Bunnahabhain has produced peated spirit alongside its unpeated standard for decades, originally to supply blenders who required an Islay smoke component. Since the early 2000s, under the ownership of Distell and later Distell's parent Heineken, the peated make has been released as a single malt under the name Moine — Scots Gaelic for peat. Toiteach, meaning smoky, has filled a similar role, but Moine is the distillery's more committed peated statement, typically bottled at higher strengths and without the usual softening.
The peat specification for Moine sits in the heavily peated range familiar from other Islay distilleries, but the spirit retains Bunnahabhain's house character: nutty, coastal, and a little oilier than its southern neighbours. The cask strength release strips away the final restraint, bottling the whisky at natural strength without chill filtration or colouring. The result is a fuller, more textured expression of the distillery's smoke side, and one that answers any lingering doubt about whether Bunnahabhain belongs among the serious peated Islays.

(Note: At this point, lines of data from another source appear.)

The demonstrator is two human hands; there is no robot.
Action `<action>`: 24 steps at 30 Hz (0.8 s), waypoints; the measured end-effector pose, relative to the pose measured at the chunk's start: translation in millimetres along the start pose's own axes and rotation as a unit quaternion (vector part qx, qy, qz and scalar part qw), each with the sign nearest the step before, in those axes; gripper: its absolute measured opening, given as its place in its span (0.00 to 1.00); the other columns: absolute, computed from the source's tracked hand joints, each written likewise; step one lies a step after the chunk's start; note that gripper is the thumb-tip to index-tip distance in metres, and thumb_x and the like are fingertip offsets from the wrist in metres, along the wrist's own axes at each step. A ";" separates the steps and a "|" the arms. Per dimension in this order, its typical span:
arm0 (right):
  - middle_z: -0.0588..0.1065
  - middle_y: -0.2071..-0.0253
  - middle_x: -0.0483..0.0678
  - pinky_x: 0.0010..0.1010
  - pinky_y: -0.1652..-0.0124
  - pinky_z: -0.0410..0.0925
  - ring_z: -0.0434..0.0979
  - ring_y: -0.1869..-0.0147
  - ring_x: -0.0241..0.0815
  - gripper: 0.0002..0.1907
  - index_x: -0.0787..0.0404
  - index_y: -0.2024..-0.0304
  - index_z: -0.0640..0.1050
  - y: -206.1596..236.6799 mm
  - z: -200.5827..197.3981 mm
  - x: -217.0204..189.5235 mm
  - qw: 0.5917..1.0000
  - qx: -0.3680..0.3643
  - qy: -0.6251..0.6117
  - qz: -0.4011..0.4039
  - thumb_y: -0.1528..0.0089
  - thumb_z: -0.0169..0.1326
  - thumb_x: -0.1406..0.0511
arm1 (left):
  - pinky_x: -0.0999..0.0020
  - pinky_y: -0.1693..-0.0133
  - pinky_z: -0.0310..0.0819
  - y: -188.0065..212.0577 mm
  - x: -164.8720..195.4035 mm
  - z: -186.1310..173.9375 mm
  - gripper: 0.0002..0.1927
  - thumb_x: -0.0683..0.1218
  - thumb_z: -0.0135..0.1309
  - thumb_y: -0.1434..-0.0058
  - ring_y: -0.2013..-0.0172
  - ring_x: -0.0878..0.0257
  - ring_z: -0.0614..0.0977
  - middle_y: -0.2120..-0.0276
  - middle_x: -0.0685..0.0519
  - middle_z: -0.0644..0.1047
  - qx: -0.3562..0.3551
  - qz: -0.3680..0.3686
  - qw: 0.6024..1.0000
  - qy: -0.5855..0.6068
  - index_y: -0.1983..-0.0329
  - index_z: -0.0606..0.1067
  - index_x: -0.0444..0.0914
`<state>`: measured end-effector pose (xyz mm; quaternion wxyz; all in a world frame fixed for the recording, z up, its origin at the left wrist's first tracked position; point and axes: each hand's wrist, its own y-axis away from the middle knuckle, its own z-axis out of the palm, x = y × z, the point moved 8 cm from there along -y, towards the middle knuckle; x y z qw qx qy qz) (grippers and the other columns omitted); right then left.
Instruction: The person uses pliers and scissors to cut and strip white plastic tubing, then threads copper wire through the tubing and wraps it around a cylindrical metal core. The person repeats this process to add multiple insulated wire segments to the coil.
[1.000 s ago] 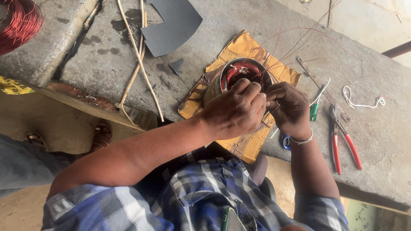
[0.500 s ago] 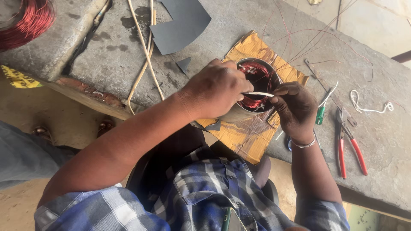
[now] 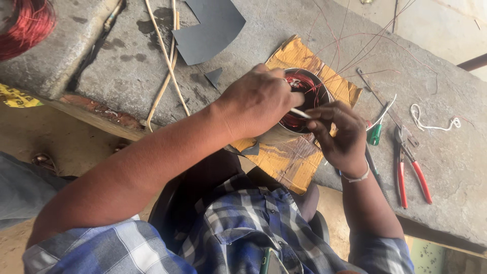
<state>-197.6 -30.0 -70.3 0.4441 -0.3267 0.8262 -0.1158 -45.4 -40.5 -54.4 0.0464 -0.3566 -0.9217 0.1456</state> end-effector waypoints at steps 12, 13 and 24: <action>0.77 0.57 0.51 0.36 0.54 0.70 0.77 0.55 0.47 0.13 0.60 0.49 0.83 -3.7 10.3 -20.8 0.986 -0.033 0.137 -0.088 0.37 0.63 0.67 | 0.64 0.48 0.77 -8.7 -15.5 -7.3 0.11 0.41 0.52 0.39 0.55 0.61 0.82 0.71 0.55 0.80 0.051 0.143 0.988 -0.004 0.76 0.80 0.45; 0.77 0.57 0.51 0.36 0.54 0.70 0.77 0.55 0.47 0.13 0.60 0.50 0.82 -5.5 12.8 -21.5 0.985 -0.026 0.144 -0.086 0.38 0.63 0.66 | 0.64 0.48 0.77 -14.1 -17.7 -3.6 0.11 0.41 0.52 0.38 0.56 0.61 0.81 0.71 0.55 0.80 0.041 0.150 0.988 -0.002 0.75 0.80 0.44; 0.75 0.57 0.50 0.38 0.55 0.67 0.75 0.56 0.47 0.21 0.58 0.48 0.82 -22.1 32.5 -1.9 0.968 0.031 0.217 -0.124 0.44 0.71 0.65 | 0.63 0.51 0.73 -16.3 -44.7 1.3 0.13 0.46 0.54 0.41 0.58 0.62 0.79 0.73 0.61 0.78 0.080 0.249 0.965 -0.012 0.83 0.75 0.47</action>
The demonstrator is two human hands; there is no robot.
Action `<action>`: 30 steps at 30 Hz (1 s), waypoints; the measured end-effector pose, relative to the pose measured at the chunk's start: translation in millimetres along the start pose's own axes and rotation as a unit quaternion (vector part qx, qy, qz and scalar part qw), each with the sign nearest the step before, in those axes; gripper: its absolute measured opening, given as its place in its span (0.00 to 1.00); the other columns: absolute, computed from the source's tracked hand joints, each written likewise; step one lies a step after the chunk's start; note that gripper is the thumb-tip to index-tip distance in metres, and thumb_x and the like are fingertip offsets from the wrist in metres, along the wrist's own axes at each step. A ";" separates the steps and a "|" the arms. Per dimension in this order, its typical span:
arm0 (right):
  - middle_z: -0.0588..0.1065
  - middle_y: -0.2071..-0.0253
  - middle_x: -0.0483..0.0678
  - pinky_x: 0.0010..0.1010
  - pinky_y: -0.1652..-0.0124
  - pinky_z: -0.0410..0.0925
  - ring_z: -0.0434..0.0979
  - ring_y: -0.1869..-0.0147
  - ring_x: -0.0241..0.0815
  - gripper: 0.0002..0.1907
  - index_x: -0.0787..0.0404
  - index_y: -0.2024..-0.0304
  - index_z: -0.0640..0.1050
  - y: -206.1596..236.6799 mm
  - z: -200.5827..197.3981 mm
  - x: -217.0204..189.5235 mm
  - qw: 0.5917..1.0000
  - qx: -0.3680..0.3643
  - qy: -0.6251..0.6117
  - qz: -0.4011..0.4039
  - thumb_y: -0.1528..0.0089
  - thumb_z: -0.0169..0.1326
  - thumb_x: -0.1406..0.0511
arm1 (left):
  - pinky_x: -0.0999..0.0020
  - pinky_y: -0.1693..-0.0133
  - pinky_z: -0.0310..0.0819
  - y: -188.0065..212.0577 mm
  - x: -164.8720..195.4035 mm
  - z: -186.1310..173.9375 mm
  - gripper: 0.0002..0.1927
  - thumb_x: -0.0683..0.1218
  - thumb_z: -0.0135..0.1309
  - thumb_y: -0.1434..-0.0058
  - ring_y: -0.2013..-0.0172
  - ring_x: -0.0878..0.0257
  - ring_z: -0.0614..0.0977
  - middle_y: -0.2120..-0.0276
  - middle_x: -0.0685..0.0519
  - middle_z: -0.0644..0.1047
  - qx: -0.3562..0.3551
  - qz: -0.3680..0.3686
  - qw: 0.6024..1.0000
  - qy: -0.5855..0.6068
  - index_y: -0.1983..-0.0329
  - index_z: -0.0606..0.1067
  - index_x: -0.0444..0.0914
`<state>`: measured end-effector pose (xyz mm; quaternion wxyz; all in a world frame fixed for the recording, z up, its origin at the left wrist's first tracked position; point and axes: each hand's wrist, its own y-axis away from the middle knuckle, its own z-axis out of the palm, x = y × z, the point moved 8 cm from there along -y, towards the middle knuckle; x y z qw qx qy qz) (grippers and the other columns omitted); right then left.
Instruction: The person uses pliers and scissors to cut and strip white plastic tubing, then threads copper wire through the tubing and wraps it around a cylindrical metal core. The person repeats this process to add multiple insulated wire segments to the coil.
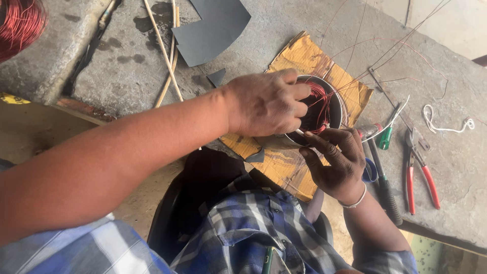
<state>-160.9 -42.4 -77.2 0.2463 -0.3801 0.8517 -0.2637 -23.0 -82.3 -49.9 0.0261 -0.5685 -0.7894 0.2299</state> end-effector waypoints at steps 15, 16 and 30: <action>0.72 0.58 0.53 0.41 0.52 0.68 0.73 0.53 0.51 0.20 0.62 0.53 0.82 41.1 -88.4 -38.3 0.976 0.036 -0.211 -0.040 0.48 0.65 0.67 | 0.61 0.41 0.68 23.6 31.9 7.5 0.15 0.49 0.50 0.31 0.49 0.62 0.79 0.58 0.58 0.80 0.065 -0.107 0.990 -0.064 0.44 0.80 0.48; 0.72 0.58 0.53 0.41 0.52 0.68 0.73 0.53 0.51 0.20 0.62 0.53 0.82 33.7 -85.2 -34.2 0.985 0.035 -0.170 -0.010 0.48 0.65 0.67 | 0.61 0.40 0.67 27.9 33.2 4.3 0.14 0.49 0.50 0.30 0.48 0.62 0.79 0.56 0.58 0.80 0.080 -0.107 0.990 -0.054 0.44 0.80 0.48; 0.75 0.58 0.48 0.38 0.56 0.70 0.75 0.55 0.50 0.22 0.58 0.51 0.82 -2.8 10.3 10.8 1.000 0.016 0.013 0.002 0.47 0.74 0.64 | 0.60 0.37 0.62 44.4 3.8 10.7 0.12 0.48 0.51 0.29 0.44 0.62 0.76 0.52 0.59 0.79 0.123 -0.105 0.987 -0.012 0.49 0.81 0.43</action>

The nose offers wood smoke and salted lemon, with tarred rope, vanilla oil and a damp coastal air. The palate is dense: peat, sea salt, honeyed barley and green olive brine, the oily weight of the spirit carrying the smoke rather than competing with it. The finish is long and saline, closing on ash, kipper and a slow mineral breath.
It is the counterpart to the distillery's unpeated flagship — a reminder that Bunnahabhain's remote northern spot produces whisky of considerable range, and that its peated side, presented honestly and without reduction, holds its own in any Islay company.